> _EXERCISE_:
Write only the number of lines in the entries below that contain the word "brown".

> _Excerpts from a dataset_:
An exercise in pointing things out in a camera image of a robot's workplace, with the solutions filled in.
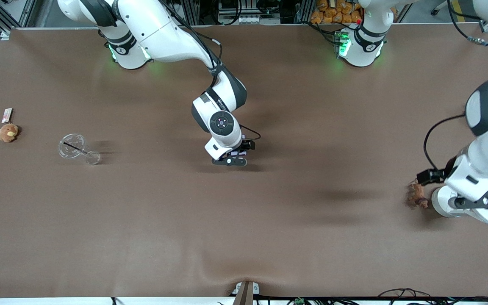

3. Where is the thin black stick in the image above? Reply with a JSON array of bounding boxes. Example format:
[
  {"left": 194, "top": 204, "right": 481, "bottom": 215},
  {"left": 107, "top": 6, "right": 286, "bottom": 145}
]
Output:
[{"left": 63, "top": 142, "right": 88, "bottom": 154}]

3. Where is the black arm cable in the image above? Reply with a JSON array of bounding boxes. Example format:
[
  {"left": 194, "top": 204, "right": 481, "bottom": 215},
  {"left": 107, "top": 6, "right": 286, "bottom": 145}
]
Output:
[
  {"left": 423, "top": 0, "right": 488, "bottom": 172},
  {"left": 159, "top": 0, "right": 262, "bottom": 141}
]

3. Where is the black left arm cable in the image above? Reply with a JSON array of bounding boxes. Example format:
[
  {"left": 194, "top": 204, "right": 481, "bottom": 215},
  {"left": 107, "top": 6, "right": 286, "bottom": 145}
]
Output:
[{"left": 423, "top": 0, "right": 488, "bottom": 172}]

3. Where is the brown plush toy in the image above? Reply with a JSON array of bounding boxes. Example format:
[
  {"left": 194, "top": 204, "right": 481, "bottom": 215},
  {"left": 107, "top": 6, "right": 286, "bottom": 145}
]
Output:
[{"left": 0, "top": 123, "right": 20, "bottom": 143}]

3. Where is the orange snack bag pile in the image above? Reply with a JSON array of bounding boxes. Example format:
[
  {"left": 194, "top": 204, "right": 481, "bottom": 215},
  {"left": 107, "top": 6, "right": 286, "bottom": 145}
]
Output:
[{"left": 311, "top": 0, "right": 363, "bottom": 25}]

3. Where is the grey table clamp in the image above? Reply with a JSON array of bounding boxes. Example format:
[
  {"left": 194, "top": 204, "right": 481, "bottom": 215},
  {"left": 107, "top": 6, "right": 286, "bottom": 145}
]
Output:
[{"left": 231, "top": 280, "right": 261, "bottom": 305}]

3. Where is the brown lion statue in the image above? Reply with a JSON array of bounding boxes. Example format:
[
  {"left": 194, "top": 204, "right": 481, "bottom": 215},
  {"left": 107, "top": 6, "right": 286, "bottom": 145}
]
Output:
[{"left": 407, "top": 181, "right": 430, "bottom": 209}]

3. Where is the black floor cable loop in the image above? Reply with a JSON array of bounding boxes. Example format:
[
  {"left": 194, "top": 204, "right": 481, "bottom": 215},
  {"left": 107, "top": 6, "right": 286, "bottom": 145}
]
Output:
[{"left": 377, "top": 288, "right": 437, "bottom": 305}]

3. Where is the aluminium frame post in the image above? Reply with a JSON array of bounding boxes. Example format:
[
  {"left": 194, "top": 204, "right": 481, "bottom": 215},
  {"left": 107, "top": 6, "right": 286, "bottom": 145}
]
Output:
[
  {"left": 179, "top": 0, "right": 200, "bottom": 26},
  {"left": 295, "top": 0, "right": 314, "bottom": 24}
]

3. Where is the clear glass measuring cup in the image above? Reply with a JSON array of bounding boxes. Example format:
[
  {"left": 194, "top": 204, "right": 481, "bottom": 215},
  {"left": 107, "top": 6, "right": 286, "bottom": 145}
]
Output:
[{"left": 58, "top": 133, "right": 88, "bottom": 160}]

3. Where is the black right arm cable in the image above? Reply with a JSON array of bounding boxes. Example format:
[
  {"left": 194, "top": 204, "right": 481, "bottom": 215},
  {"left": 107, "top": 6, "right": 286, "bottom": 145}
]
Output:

> _WRITTEN RESPONSE_:
2